I wish I didn't get the feeling of watching history, something long gone, something that only still exists in memory and dream.
I was ten when I first set foot in the Dark Continent, ten years old, a child whose mind and spirit were wide open, and that place left a stamp on both of them. I know that there is also filth and death and disease and corruption and bitter poverty and tribal rivalries and constant suspicion and aggression and greed and arrogance and edge-of-catastrophe. All that, yes. But beyond that, there's the memory of vastness and ancientness and beauty that stabs at the heart with something that is almost exquisite pain. There is the smell of the frangipani trees in the twilight, and the sound of cicadas in the heat of the day when the air shimmers with the noise and the heat-mirages and the shadows themselves are hot and sultry and the sun has weight and sits coiled on the shoulders like a living thing. There is the purple of the jacarandas and the scarlet of the flame trees and the bougainvillea, and the golden waves of the savannah grasses, and the rough gray of ancient tree bark, and the red earth of Africa. There is the endless sky with its jewel-coloured sunsets. There's the danger of snake, or crocodile, or mosquitoes that carry diseases which leave you shaking and sweating in the night. There are the bright beautiful stars in the night, closer and sharper than anywhere else on earth. There are the bright vivid smiles that break in chilren's faces; There is an innocence there, as well as an ancientness that is almost beyond understanding. There is the fear and the glory and the beauty and the dream of it all.
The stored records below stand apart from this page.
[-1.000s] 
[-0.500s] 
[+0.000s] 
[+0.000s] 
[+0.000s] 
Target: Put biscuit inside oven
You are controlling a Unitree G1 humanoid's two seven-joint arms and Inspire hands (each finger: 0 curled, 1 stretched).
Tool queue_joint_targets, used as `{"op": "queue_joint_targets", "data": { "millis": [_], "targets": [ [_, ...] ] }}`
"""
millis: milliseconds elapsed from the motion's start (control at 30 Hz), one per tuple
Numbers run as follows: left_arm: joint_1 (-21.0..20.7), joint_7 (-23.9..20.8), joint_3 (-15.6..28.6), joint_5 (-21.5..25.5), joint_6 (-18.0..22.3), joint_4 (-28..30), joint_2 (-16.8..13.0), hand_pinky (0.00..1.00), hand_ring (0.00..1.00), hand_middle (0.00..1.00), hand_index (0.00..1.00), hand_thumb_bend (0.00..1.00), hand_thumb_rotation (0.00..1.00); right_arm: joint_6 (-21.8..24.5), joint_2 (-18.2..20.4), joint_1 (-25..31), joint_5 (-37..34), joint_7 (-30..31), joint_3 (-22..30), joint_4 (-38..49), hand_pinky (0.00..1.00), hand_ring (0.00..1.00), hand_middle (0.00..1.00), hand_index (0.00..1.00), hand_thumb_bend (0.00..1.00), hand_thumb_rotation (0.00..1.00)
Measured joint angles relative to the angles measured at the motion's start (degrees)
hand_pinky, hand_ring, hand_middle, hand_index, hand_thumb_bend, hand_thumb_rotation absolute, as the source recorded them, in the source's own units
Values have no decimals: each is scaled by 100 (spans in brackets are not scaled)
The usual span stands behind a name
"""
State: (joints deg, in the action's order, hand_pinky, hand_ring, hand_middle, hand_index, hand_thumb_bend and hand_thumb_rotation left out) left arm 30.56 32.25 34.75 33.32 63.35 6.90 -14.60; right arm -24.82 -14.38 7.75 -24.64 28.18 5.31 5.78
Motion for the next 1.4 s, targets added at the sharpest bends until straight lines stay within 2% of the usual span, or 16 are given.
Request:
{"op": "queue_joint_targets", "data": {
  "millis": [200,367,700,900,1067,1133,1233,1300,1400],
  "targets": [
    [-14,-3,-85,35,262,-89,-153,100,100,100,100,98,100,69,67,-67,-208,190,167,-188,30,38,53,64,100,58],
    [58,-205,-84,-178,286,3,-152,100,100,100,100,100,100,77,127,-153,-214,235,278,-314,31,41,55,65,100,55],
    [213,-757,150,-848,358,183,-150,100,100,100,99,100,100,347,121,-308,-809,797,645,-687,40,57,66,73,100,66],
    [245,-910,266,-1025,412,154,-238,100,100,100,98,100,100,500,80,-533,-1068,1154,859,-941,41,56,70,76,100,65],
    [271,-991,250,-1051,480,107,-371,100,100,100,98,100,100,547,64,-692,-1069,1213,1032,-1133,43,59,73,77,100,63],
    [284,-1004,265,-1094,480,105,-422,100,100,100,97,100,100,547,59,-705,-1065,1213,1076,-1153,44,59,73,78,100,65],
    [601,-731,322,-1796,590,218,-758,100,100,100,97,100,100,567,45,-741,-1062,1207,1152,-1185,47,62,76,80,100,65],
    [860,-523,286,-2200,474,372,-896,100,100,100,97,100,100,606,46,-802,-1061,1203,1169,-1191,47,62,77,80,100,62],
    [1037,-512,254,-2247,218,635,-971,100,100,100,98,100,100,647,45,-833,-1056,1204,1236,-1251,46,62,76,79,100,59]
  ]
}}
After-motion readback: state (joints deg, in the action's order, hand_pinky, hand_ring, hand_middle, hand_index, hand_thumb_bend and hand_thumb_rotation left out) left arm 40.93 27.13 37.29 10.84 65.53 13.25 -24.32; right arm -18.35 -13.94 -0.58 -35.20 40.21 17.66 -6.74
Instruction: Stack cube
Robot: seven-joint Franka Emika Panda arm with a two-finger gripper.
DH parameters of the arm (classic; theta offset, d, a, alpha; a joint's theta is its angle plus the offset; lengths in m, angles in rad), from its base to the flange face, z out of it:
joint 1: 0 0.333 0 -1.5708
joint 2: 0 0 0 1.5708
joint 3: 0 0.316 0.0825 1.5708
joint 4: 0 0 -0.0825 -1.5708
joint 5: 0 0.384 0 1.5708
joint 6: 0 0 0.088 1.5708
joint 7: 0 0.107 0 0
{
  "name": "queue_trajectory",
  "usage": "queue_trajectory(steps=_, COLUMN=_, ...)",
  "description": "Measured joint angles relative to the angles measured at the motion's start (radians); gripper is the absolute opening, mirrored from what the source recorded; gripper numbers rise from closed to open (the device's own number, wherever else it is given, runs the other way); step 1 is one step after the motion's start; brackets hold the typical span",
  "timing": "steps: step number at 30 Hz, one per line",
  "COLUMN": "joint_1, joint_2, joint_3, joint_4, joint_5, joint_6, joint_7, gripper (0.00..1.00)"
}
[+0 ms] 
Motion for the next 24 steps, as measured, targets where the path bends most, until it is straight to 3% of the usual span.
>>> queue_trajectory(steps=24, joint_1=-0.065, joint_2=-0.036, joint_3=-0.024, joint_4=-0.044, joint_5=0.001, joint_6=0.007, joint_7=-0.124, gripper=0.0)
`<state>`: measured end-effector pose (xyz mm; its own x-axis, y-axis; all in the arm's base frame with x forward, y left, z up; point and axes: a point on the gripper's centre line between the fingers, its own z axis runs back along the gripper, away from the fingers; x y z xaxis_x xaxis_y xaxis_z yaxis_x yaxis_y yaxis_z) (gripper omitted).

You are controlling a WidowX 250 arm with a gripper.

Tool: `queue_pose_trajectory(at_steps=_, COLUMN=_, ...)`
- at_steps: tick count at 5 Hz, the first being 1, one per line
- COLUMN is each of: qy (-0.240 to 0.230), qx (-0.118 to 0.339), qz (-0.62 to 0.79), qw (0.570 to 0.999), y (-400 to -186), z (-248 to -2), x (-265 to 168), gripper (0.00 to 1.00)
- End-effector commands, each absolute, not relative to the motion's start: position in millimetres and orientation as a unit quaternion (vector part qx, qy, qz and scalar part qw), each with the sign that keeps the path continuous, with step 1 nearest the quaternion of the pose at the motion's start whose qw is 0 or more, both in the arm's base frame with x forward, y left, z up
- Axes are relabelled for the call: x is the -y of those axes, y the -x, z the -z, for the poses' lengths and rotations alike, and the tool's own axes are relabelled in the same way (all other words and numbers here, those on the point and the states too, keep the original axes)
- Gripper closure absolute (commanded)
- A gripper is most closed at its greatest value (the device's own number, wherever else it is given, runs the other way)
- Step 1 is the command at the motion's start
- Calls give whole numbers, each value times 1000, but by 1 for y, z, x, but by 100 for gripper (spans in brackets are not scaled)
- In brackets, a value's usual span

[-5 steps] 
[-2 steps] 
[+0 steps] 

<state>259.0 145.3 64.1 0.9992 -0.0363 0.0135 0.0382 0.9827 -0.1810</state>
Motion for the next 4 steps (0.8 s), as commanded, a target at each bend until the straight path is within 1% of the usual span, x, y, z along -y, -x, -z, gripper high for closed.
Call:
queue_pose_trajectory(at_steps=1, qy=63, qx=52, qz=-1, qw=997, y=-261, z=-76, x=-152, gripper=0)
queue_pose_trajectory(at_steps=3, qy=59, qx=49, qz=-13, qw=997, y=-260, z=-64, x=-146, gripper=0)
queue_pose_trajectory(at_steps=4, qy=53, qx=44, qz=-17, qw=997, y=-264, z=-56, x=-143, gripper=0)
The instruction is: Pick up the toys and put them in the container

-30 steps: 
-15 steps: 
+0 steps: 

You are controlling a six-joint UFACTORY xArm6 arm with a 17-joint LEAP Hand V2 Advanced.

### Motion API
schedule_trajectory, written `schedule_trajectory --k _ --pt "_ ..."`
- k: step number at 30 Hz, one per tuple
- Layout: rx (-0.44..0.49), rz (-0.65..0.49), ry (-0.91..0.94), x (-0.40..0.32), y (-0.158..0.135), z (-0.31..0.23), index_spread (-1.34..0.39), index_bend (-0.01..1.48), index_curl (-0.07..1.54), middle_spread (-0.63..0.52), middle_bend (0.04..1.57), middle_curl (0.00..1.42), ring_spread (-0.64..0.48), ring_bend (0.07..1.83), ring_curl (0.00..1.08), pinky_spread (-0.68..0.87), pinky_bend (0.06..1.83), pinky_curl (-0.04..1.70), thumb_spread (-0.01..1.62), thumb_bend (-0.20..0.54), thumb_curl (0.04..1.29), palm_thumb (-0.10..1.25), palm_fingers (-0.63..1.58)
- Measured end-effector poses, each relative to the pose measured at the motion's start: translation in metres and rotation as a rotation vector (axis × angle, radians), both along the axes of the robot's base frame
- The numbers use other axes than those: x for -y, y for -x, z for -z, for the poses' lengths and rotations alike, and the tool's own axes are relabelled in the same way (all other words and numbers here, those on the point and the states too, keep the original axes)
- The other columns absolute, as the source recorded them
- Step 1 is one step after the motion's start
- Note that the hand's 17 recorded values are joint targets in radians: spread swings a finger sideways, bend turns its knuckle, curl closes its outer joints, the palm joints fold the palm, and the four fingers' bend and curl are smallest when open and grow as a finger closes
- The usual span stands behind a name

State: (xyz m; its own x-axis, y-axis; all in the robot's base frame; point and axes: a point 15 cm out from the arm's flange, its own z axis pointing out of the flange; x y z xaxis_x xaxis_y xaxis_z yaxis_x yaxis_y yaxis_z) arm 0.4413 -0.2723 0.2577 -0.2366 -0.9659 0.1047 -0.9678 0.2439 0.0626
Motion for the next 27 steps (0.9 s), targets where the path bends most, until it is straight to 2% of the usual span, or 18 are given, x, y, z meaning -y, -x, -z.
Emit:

And I was very young when it was all handed to me to absorb. And I may have missed some here and there. But what I got, I still carry, and there are times during movies like "Out of Africa" that I sob helplessly when I watch it all unfold before me and the memories all start stirring.
A long time ago I wrote an essay about leaving "shadow selves" behind in places where I've been. I know there is one always back on the shores of the Danube, my beloved river, watching over the town where I was born. And I know there is one - or perhaps more than one - roaming the hills and plains of Africa, walking with the elephants at sunset, drifting through the red hills of Swaziland or sitting on the edge of Table Mountain at night kicking my heels against the side of the cliff and watching the lights of Cape Town twinkle a long way below. Shadows that carry the heat and the light and the memory of Africa within them.
Shadows that make me weep when I remember the places which they guard.